### Instructions for the task
Using the data that follows, say how many lines contain the word "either", giving the number by itself.

Excerpts from a dataset
-- Opening Marker --

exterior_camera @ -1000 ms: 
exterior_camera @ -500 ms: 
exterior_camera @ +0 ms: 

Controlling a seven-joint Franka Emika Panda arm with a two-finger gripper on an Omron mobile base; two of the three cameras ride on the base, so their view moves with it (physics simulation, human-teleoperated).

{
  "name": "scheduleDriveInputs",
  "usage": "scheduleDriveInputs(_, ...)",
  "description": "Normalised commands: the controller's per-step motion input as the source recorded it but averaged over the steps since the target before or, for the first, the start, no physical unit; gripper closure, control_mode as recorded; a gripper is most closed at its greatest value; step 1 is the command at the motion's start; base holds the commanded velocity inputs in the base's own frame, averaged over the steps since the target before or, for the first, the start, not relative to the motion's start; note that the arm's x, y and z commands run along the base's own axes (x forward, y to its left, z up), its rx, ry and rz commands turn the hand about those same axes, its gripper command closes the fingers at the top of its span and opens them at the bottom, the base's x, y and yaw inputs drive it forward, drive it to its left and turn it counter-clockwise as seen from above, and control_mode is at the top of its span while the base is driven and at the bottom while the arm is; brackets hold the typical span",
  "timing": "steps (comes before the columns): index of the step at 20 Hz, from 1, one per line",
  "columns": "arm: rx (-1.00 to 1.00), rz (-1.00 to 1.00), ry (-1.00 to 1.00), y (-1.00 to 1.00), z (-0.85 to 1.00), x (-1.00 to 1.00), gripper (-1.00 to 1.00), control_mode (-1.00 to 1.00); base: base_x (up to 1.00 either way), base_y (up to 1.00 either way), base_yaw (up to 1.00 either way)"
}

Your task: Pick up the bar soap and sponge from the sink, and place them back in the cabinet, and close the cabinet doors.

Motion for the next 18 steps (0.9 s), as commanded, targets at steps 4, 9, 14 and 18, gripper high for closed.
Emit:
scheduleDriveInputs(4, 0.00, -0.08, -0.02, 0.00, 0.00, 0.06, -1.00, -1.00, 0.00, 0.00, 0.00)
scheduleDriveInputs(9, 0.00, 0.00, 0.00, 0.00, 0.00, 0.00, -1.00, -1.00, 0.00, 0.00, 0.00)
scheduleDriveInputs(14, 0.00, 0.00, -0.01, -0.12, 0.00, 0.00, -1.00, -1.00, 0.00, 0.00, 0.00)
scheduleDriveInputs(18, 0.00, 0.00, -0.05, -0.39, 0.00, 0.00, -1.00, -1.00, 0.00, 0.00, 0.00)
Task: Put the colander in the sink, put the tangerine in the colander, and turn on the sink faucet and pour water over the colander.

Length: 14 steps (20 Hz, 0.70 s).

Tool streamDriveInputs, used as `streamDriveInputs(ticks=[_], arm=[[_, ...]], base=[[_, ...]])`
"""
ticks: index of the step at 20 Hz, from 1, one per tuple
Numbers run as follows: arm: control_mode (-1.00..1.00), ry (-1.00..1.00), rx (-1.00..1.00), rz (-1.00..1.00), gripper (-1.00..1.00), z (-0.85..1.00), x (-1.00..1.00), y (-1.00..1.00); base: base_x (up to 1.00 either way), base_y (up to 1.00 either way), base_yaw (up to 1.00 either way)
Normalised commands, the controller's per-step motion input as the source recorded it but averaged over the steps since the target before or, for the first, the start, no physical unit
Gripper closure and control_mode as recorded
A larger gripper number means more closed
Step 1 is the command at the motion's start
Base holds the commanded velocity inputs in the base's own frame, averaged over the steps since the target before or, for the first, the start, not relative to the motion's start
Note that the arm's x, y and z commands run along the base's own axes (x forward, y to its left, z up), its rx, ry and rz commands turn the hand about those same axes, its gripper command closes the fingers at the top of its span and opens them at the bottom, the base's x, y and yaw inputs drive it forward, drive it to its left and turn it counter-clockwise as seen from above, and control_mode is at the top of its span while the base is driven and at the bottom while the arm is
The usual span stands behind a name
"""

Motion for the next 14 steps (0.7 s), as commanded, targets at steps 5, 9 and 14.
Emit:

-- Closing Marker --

### Task response
2